Policjanci ustalili jednak, że zamykanie w garażu to tylko jedna z kar, które ojciec stosował wobec dzieci. W specjalnym zeszycie zapisywał dzieciom punkty dodatnie i ujemne. Później decydował o karach. Interweniujących policjantów, ojciec dzieci poinformował, że "w system kar, który stosuje wobec dzieci za niewykonywanie poleceń, nikt nie będzie mu się wtrącać, bo są to jego własne metody wychowawcze".
Znaleziono broń
Podczas interwencji policjanci znaleźli też broń oraz ostrą amunicję. Funkcjonariusze zabezpieczyli łącznie 6 sztuk broni, w tym 2 pistolety oraz ponad 3000 sztuk amunicji, która znajdowała się w pod jednym z łóżek. 57-latek został zatrzymany i trafił do aresztu. - Okazało się, że mężczyzna posiadał pozwolenie na broń, ale amunicję miał nielegalnie.

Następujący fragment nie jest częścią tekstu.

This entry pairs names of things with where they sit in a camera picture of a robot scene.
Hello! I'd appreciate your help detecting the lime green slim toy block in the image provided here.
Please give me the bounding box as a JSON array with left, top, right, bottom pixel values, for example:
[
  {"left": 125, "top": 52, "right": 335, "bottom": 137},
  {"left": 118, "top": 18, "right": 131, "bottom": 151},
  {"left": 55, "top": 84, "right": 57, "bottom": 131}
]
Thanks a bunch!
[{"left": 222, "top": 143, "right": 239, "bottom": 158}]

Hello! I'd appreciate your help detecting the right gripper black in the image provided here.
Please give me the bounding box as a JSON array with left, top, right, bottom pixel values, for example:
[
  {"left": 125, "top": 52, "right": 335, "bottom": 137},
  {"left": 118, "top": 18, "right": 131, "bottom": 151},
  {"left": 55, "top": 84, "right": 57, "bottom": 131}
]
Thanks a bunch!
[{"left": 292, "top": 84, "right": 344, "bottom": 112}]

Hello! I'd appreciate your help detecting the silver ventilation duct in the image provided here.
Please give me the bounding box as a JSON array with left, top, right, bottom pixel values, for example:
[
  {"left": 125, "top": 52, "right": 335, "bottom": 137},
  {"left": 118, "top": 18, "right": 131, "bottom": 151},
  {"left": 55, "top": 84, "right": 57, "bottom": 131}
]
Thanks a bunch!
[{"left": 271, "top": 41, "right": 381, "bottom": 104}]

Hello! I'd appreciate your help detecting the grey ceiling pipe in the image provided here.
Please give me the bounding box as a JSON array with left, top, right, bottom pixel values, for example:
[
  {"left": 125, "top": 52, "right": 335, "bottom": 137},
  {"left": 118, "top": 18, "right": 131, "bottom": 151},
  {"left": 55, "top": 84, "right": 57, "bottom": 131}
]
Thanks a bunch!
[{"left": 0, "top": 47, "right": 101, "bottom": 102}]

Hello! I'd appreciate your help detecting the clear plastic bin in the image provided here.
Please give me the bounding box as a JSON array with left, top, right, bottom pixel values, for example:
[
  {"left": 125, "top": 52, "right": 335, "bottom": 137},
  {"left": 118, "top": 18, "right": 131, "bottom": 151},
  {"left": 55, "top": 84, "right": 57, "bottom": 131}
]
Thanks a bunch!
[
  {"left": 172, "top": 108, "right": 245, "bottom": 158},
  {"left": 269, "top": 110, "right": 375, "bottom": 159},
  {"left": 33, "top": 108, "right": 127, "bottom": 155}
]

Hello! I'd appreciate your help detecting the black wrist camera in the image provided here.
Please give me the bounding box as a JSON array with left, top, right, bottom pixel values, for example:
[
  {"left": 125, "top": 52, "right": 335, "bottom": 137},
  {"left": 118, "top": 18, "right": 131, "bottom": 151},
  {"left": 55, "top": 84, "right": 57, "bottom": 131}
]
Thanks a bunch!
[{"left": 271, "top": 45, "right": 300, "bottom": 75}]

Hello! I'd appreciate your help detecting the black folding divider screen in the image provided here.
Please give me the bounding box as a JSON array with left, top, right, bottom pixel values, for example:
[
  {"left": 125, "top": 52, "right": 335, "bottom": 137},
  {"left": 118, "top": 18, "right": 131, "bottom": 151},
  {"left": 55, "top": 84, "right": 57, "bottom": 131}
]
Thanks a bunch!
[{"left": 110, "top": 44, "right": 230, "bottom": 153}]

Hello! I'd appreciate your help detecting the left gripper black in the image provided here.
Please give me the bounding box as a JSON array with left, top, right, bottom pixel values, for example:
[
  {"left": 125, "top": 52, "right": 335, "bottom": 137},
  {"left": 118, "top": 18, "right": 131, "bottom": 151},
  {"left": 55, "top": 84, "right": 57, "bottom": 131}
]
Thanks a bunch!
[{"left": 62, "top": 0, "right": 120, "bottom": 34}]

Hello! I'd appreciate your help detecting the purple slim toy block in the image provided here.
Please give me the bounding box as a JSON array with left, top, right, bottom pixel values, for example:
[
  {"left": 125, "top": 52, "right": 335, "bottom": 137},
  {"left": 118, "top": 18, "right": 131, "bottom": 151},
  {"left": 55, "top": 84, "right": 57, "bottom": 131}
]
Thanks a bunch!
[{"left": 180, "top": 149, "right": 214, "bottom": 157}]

Grozi za to do 8 lat więzienia - informuje Jarosław Sawicki, rzecznik otwockiej policji.
- Datkowo mężczyźnie może grozić do 5 lat więzienia za psychiczne znęcanie się nad dziećmi - dodaje policjant.
Dzieci w wieku od 3 do 8 lat zostały przekazane pod opiekę rodziny.